Coinciding with the release of a new report which finds that only half of all students served by the main school systems in the fifty largest U.S. cities graduate from high school, America's Promise Alliance has announced the launch of a national campaign to reduce dropout rates and better prepare youth for college, work, and life.
Prepared by the Editorial Projects in Education Research Center, the report, Cities in Crisis: A Special Analytic Report on High School Graduation (16 pages, PDF), found that nearly one in three U.S. high school students drops out before graduating and that approximately 1.2 million students — about seven thousand every school day — drop out each year. The report also found that in the metropolitan areas surrounding thirty-five of the nation's largest cities, graduation rates in urban schools were lower than those in nearby suburban communities; indeed, in several instances the disparity between urban-suburban graduation rates was more than 35 percentage points.
As part of its Dropout Prevention Campaign, the D.C.-based alliance will host summits in every state over the next two years that bring together mayors, governors, business owners, child advocates, school administrators, students, and parents to develop workable solutions and action plans for improving graduation rates and workforce readiness. Summits have already been held, or are scheduled, in Detroit, Tucson, Iowa, and Mississippi. The alliance said the summits are also designed to raise awareness of the problem and stressed that the state and local efforts must be buttressed by strong federal action, including passage of the Graduation Promise and Every Student Counts acts. The campaign's lead sponsor is the State Farm Insurance Company, with additional support provided by AT&T, the Boeing Company, the Ford Motor Company Fund, Casey Family Programs, and the Bill & Melinda Gates, ING, and J. Willard and Alice S. Marriott foundations.

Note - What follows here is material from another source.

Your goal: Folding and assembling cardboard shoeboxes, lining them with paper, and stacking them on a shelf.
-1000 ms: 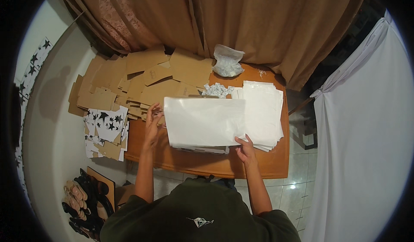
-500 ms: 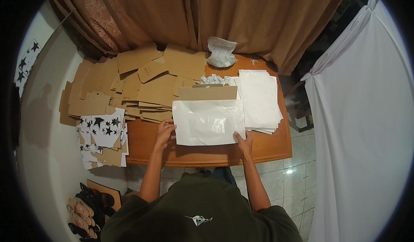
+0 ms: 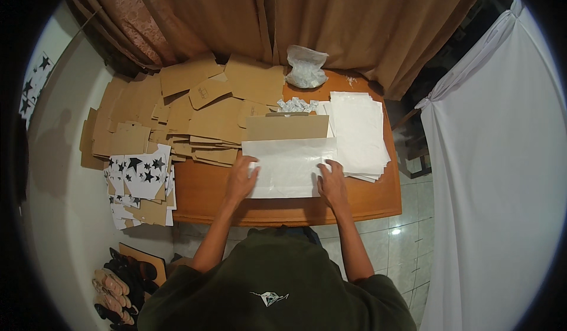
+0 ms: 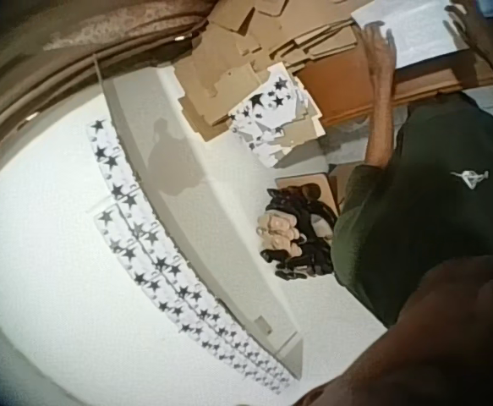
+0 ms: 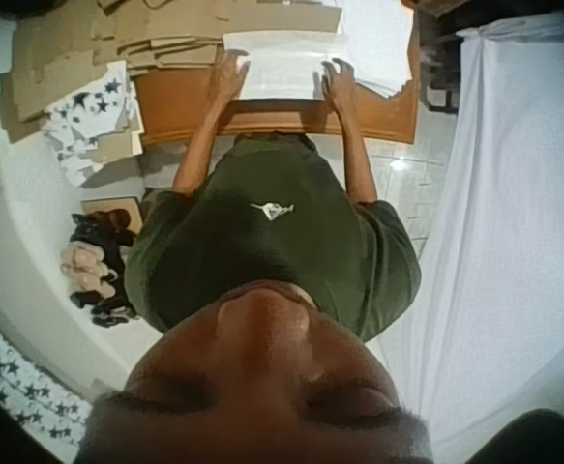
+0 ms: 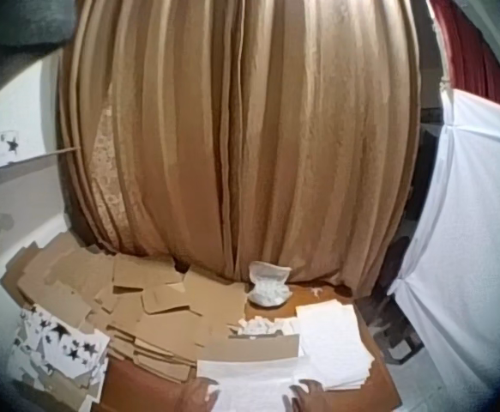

According to alliance chair Alma J. Powell, the best predictor of a young person's future success is whether they graduate from high school. The Alliance for Excellent Education estimates that high school dropouts from the Class of 2006-07 will cost the United States more than $329 billion in lost wages, taxes, and productivity over their lifetimes. And dropouts are more likely to be incarcerated, rely on public programs and social services, and go without health insurance than those who graduate from high school.
"When more than one million students a year drop out of high school, it's more than a problem, it's a catastrophe," said General Colin Powell, the alliance's founding chair. "Our economic and national security is at risk when we fail to educate the leaders and the workforce of the future. It's time for a national 'call to arms' because we cannot afford to let nearly one-third of our kids fail."